1. Explain how the app uses the data that collects.
Before the end of 2020, the App Store has set out to help users understand the privacy practices of an app before it is downloaded. On the product page of each app, it must be public how the data is collected, if the user is tracked and if the information is linked to their identity or device.
For this purpose, when a new application is sent to Apple for review, it will ask us to complete a questionnaire with all the information we collect: if we use third-party code (such as advertising or analysis SDK), you must also describe what data that third-party code collects, how they can use your data and whether they are used to track users.
*Update 11/06/2020: Apple will make this practice mandatory on December 8. As of this date, both the new apps and those that must be updated must fill in this information so that the user can see it in the App Store.
2. Disclose if you track the user.
From now on, with iOS 14, iPadOS 14 and tvOS 14, you must receive the user’s permission through the AppTrackingTransparency framework to track them or access the advertising identifier of their device. Tracking refers to the act of linking the user or device data collected in the app with the user or device data collected from other applications, websites or offline companies for the purpose of measurement or targeted advertising. Tracking also refers to sharing user or device data with data brokers.
Examples of tracking that need permission under App Tracking Transparency:
- Show personalized ads thanks to user data collected by third parties.
- Share device location data or email lists with a data broker.

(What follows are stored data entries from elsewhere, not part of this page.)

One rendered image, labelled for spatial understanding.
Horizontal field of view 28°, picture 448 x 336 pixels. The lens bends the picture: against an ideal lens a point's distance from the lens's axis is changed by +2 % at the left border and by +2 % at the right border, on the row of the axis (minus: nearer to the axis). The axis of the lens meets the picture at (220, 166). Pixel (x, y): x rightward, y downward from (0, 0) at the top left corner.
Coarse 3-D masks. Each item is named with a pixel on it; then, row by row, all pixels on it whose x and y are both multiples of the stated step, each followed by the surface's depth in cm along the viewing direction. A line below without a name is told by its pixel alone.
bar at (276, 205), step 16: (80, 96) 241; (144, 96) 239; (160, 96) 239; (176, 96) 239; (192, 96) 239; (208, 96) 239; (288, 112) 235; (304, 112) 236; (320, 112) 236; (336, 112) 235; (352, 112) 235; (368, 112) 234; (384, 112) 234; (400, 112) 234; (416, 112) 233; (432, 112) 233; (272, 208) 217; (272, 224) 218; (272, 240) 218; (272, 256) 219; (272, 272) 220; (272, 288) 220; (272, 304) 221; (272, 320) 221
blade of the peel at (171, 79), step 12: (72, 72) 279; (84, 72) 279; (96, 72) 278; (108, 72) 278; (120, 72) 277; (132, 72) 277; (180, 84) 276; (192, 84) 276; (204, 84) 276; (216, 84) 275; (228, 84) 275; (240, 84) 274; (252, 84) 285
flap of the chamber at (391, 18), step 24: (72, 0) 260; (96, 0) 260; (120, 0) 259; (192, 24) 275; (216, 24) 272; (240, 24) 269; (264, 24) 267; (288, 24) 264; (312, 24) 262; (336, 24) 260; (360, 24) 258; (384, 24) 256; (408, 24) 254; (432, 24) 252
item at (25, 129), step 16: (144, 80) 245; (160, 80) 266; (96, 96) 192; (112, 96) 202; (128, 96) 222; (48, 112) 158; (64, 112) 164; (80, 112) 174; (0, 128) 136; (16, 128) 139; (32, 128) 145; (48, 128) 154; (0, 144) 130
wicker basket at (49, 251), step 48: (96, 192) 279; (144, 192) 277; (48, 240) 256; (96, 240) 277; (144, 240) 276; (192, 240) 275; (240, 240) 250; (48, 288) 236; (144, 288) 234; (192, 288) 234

- Share a list of emails or advertising identifiers with a third party that uses that information to suggest other applications to those users or to find similar users.
- Integrate a third-party SDK into the application that combines the user data from the app with the user data from other developers’ applications to target advertising or measure advertising efficiency, even if we don’t use the SDK for these purposes.

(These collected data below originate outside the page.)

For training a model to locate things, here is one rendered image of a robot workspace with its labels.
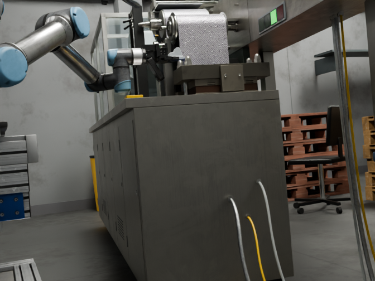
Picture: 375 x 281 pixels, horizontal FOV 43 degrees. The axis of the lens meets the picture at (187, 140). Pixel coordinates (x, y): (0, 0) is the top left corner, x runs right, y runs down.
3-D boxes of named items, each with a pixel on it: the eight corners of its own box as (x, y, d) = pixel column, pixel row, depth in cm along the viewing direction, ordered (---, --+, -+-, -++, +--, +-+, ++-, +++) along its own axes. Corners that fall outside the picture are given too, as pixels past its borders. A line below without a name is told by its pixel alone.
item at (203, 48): (181, 73, 218) (178, 34, 218) (229, 71, 224) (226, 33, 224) (182, 73, 218) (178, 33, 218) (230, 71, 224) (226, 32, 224)
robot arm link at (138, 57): (134, 63, 208) (131, 66, 216) (144, 63, 210) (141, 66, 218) (133, 46, 208) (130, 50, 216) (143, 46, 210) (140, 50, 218)
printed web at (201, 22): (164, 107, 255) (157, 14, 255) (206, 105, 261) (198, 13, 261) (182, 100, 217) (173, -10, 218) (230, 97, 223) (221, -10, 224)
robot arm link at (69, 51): (17, 35, 179) (90, 99, 219) (39, 30, 175) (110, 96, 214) (24, 11, 184) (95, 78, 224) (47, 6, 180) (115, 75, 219)
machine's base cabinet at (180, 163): (99, 227, 429) (91, 132, 429) (168, 218, 445) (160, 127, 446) (149, 326, 185) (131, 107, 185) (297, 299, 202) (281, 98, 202)
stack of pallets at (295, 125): (248, 208, 470) (241, 117, 470) (212, 200, 551) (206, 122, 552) (355, 192, 517) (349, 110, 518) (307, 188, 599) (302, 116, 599)
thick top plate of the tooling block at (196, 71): (173, 85, 213) (172, 71, 213) (255, 81, 223) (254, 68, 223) (182, 79, 197) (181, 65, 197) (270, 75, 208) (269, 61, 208)
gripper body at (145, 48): (168, 42, 213) (142, 43, 210) (170, 62, 213) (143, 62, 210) (165, 46, 220) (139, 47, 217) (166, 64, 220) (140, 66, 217)

You can track users without obtaining user permission through the AppTrackingTransparency framework:
- When the user or device’s data is linked to third-party data only on the user’s device and is not sent outside the device in a way that can identify the user or the device.

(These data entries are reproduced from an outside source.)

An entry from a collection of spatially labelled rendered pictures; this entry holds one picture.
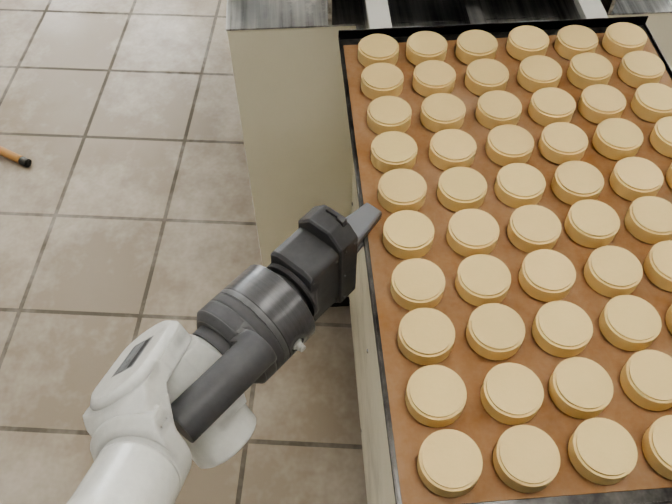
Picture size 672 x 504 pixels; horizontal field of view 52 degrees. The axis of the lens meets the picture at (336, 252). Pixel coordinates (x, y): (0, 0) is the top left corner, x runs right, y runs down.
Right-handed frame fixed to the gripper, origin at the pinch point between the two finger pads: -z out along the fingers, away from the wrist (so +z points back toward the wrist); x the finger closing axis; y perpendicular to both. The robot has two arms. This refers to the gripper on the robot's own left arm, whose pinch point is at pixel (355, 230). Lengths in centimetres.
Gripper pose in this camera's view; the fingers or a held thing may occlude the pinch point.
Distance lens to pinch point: 69.8
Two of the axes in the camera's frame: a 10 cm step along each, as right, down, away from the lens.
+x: 0.0, -5.8, -8.1
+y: -7.6, -5.3, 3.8
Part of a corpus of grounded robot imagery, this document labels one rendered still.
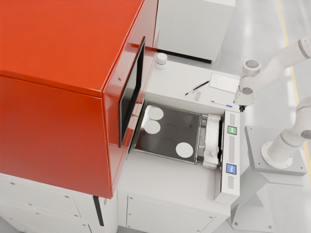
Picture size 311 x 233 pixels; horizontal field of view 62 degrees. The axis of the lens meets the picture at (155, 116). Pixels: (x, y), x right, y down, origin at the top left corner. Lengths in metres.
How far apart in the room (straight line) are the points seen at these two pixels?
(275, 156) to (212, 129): 0.40
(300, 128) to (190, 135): 0.59
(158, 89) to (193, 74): 0.30
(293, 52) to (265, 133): 0.74
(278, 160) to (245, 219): 0.90
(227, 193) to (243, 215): 1.07
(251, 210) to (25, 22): 2.24
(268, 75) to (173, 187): 0.77
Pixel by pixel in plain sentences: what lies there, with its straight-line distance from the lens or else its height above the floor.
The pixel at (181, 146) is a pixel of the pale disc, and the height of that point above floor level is 0.90.
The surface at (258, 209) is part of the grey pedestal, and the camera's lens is 2.55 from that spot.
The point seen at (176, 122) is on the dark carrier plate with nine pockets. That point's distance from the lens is 1.63.
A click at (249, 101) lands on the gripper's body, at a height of 1.21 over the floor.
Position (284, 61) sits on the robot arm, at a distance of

- When the data broker with whom you share data uses it only for fraud detection, fraud prevention or security, and only on your behalf.
3. Warns if the app is going to use the microphone or the camera.
With iOS 14, Apple introduces a new functionality that alerts us if the camera has been turned on although we are not aware of it thanks to a small light located in the status bar. Furthermore, apps that have recently used the camera or microphone will be displayed in the control center so that the user can review them.
Therefore, a good practice in this case will be to show a view in which the user has control of when to start recording and that shows what is being recorded. It will generate confidence because we do not execute actions in the background without warning in our app.
4. Requires exact location only if you need it.
Users will now have the option of providing the application with an approximate location, temporary access will allow the app to know the exact location of the user for the duration of the session.
To achieve a good usability of the app, we can first request the approximate location to show the user the establishments he requested the information about. At this time, if the user indicates her desire to obtain directions up to that point, request temporary access to her exact location. This way of acting not only responds to the principle of minimization of the RGPD data, but also makes it more likely that the user is willing to authorize access to his location when he has a utility. It will also increase the confidence in the way of treating your data because you know that we only ask you for the data strictly necessary to fulfill the purposes of the app.
5. Update access to your app with Sign in with Apple
Apple introduced Sign in with Apple last year last year and it is mandatory since iOS 13 for all apps that include identification with social networks.
The main feature of this form of identification is to prevent third-party services (social networks mainly) from obtaining information from users of our app.
Including this option in our application, even when we do not have a registration with social networks, will improve the perception that the iPhone´s user has about our platform. And you can even make them choose our app to the detriment of another that does not offer this option that preserves the user’s privacy.
Transparency is the only way
The only way to establish a long-term relationship with the user of our app and achieve their retention is to be transparent, take care of their data with respect and only require personal information when necessary. We are increasingly aware of the importance of our data thanks to the GDPR and we hear about applications whose purpose is to obtain information from users. For this reason, more than ever, we have to generate trust and be clear when explaining to the user why we need their data, offering them an appropriate user experience based on the permissions granted.